The main strength of our study was the nationwide coverage of all community-dwelling persons with a clinically verified AD diagnosis from several years. Our results are generalizable to prescription opioid use and to older persons with and without AD, due to the nationwide registers with good coverage and validity [56], although some differences between countries may exist. In this study, the diagnosis of hip fracture is reliably recorded in the Hospital Discharge Register data [31]. The diagnosis of AD cases can be considered reliable due to the diagnosis requirements of the SII [30]. However, mixed cases of AD with features of vascular or Lewy body dementia may be included if AD was considered the main contributor to the symptoms. In addition to previously mentioned strengths, our register-based results are not prone to recall bias, which can be a problem in interview-based studies.

A limitation of this study was that we were not able to analyze opioid usage in different stages of AD because the Special Reimbursement register does not include the severity of the disease. The registers do not contain data on pain severity or non-pharmacological treatments for pain, and thus, it is not possible to assess the adequacy of the provided pharmacotherapy. Moreover, we were not able to estimate opioid dose during each 30-day time window, and this is therefore an important topic for future research. In addition, we were not able to analyze opioid use during hospital care or if persons were discharged to institutions which provide medications, i.e., are not recorded in the Prescription Register. However, persons without outpatient follow-up and those who did not purchase any drugs within 3 months following discharge were not included in our study.

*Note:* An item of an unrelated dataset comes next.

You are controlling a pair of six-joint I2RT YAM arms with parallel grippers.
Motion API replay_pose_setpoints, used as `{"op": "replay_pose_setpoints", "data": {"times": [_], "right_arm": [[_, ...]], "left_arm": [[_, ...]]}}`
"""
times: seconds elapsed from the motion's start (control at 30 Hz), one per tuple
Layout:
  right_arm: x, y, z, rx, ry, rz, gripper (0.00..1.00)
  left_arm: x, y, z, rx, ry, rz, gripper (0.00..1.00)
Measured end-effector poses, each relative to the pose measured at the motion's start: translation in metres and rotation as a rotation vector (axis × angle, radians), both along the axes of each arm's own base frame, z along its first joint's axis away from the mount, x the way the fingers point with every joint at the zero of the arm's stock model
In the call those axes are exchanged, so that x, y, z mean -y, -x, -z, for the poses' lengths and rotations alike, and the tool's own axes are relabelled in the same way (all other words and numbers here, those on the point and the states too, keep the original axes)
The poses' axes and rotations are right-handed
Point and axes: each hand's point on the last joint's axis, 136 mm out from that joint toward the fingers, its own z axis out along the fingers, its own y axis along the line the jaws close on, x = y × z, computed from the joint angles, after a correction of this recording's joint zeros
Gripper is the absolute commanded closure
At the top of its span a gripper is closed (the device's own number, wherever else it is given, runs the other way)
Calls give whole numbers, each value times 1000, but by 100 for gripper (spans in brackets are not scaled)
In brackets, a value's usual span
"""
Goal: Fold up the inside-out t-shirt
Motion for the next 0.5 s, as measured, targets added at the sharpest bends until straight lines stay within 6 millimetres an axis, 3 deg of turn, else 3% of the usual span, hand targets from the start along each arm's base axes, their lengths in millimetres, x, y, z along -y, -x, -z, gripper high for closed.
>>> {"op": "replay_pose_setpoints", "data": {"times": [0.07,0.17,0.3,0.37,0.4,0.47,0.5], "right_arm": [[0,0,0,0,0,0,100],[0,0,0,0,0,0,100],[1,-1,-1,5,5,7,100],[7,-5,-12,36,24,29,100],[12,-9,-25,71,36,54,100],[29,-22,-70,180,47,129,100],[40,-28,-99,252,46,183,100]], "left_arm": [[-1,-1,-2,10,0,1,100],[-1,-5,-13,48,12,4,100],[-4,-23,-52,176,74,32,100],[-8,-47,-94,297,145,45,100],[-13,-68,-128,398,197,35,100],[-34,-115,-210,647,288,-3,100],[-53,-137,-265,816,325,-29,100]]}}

The results of our study may at least partly be explained by country-specific prescribing patterns, and should thus be replicated in other countries.

Persons with AD more frequently used opioids than persons without AD after hospital discharge after hip fracture, and thus, our study could not confirm low or undertreatment of pain after hospitalization due to hip fracture in persons with AD. Frequent opioid use after hospital care due to hip fracture may indicate increased attention to pain among persons with AD. Nevertheless, pain and the benefits and harms of opioid use should be evaluated regularly in community-dwelling older persons after hospitalization due to hip fracture.